Whenever the word "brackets" appears in a line of the data below, copy that line.

________________________________________

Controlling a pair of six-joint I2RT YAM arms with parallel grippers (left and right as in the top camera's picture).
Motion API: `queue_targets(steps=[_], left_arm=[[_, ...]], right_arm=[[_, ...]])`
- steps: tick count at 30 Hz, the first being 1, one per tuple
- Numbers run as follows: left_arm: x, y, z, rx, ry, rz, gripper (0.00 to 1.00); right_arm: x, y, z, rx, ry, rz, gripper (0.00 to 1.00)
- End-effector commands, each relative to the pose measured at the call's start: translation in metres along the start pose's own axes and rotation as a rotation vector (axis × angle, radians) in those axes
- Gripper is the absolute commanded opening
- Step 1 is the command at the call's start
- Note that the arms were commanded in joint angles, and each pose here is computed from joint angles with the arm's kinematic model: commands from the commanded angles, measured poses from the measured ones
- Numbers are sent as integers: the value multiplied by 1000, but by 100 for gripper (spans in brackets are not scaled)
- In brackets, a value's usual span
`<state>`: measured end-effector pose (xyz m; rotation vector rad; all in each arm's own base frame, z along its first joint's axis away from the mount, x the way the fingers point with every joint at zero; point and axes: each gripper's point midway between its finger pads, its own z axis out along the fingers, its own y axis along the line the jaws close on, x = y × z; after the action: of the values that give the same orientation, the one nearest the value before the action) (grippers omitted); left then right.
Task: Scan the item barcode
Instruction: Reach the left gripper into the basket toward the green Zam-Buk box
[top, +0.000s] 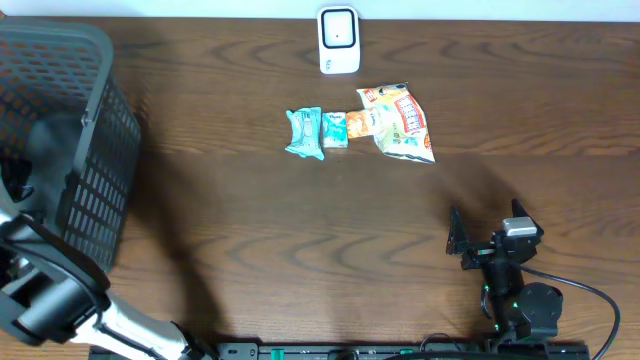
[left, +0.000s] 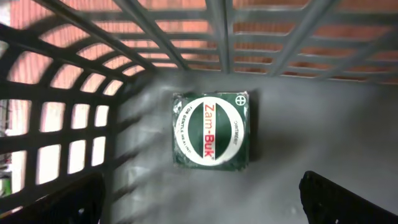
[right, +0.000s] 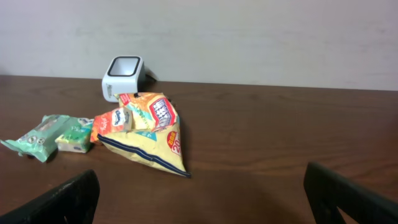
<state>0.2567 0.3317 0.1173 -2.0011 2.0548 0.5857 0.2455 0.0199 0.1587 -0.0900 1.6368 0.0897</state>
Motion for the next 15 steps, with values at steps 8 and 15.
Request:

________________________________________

## ANSWER TO THIS TASK
- Numbers are sent as integers: the value multiplied by 1000, but by 100 for gripper (spans in brackets are not scaled)
- In brackets, a value's usual span

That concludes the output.